An exact copy of the line containing "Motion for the" and of every line after it, through the last line of the material, is what should be returned.
☆ ☆ ☆ ☆ ☆
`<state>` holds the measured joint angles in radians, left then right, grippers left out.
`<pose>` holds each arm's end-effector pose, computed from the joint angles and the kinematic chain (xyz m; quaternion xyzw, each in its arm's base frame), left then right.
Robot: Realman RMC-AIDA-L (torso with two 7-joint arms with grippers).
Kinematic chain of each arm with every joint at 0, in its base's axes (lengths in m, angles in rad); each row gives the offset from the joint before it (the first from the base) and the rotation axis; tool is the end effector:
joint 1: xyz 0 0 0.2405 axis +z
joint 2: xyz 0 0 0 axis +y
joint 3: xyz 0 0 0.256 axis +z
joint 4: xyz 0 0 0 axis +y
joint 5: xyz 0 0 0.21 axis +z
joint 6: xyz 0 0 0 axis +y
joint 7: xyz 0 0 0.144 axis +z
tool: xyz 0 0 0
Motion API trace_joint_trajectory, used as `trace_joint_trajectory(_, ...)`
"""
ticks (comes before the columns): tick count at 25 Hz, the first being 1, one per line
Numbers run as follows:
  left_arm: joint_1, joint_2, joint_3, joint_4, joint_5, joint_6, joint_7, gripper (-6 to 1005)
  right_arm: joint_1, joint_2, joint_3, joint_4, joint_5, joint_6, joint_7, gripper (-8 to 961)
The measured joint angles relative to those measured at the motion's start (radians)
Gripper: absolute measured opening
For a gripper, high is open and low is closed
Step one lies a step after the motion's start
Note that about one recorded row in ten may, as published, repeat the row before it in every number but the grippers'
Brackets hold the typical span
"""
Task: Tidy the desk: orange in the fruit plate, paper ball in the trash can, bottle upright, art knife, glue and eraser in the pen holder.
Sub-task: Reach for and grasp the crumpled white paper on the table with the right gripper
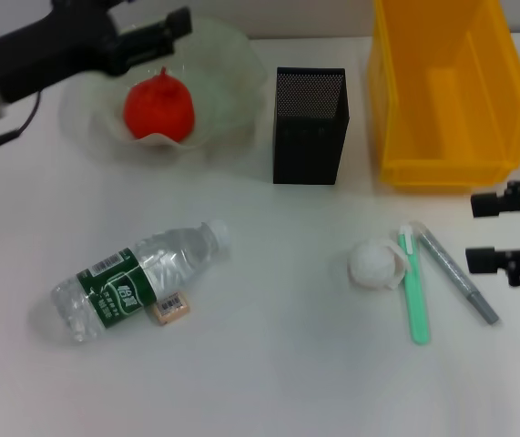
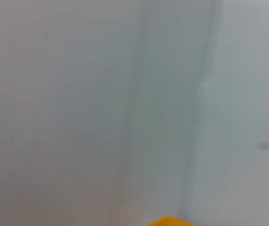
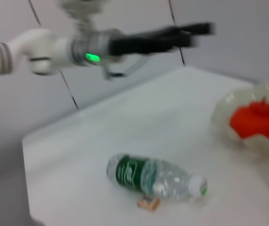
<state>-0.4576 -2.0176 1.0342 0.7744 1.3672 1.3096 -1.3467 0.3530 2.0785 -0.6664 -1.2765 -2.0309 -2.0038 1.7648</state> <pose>-0.2230 0.3723 0.0454 -0.8815 -0.1616 -0.3588 0.2609 0.2445 0.2714 0.0914 -0.9565 0.2168 0.1791 0.0775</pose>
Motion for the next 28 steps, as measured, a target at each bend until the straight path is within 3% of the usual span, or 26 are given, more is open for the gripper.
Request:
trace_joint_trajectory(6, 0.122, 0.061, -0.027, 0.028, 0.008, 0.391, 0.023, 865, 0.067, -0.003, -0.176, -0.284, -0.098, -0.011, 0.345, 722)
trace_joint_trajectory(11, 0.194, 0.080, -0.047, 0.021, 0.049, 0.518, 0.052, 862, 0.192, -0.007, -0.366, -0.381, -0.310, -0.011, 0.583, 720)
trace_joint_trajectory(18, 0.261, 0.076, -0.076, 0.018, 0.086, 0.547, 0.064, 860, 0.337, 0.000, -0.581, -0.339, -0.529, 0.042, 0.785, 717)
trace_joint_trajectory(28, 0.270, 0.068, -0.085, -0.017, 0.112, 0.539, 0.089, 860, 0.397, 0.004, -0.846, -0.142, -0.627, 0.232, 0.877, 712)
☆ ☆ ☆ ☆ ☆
* _EXERCISE ANSWER_:
Motion for the next 28 steps, as measured, a target at each bend until the straight path is within 3% of the usual span, or 26 are given, more is open for the gripper.
Request:
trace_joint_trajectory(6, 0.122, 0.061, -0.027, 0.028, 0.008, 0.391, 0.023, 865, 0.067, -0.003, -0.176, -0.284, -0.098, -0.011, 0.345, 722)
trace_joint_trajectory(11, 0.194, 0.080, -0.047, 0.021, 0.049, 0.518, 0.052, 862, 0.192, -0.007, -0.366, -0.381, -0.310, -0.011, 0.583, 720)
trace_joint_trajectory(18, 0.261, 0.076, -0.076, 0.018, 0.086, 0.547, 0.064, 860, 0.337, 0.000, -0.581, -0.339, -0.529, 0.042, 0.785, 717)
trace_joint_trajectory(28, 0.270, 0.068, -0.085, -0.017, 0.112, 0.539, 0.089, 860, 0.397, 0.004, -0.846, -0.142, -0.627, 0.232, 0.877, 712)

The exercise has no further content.